Chinese leader Xi Jinping is set to hold rare talks on Wednesday with a former president of Taiwan who supports closer ties with China, a highly unusual meeting just weeks before the democratic island swears in a new leader Beijing openly loathes.
Ma Ying-jeou, who led Taiwan from 2008 to 2016 and is currently in Beijing on a 11-day tour across China, will meet Xi on Wednesday afternoon, his party Kuomintang (KMT) confirmed.
The carefully choregraphed moment is steeped in political symbolism: it's the first time a former president of Taiwan has been hosted by China's top leader in Beijing since Chiang Kai-shek's Nationalists fled to Taipei in 1949.
At a news conference in Taipei, KMT Chairman Eric Chu said he hoped the meeting between Ma and Xi "can adhere to the basic tone set during their talks in Singapore nearly nine years ago, and can continue to lay a better foundation for future cross-strait exchanges."

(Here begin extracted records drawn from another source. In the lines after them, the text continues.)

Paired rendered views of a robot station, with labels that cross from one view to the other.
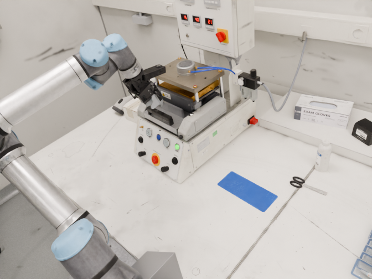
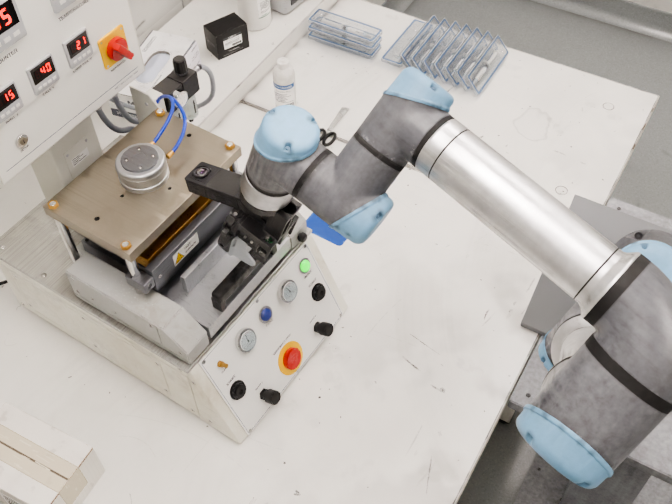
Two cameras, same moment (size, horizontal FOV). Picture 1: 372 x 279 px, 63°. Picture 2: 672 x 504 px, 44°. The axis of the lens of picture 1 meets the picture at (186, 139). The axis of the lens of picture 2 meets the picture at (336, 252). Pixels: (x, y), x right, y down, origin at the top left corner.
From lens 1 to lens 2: 1.55 m
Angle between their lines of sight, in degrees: 71
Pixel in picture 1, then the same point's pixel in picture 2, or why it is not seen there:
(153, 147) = (270, 349)
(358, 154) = (267, 58)
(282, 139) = not seen: hidden behind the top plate
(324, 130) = (203, 88)
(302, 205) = not seen: hidden behind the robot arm
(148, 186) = (360, 371)
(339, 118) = (192, 55)
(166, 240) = (487, 302)
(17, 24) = not seen: outside the picture
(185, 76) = (172, 173)
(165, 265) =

Chu was referencing the first meeting between Xi and former KMT leader Ma, since their historic summit in Singapore in 2015 when the latter was still in office.
But their reunion also highlights the widening political divide across the Taiwan Strait – and how Xi's ever more aggressive posture toward Taipei has driven more Taiwanese away from China.
That shift was underscored in January, when Taiwanese voters shrugged off warnings by China and handed the ruling Democratic Progressive Party (DPP) a historic third term by electing Lai Ching-te, who has long faced Beijing's wrath for championing Taiwan's sovereignty.
Since then, Beijing has poached another of Taipei's dwindling number of diplomatic allies and ramped up patrols around Taiwan's frontline islands after two Chinese fishermen drowned in nearby waters, while continuing to fly its fighter jets near the self-ruled island.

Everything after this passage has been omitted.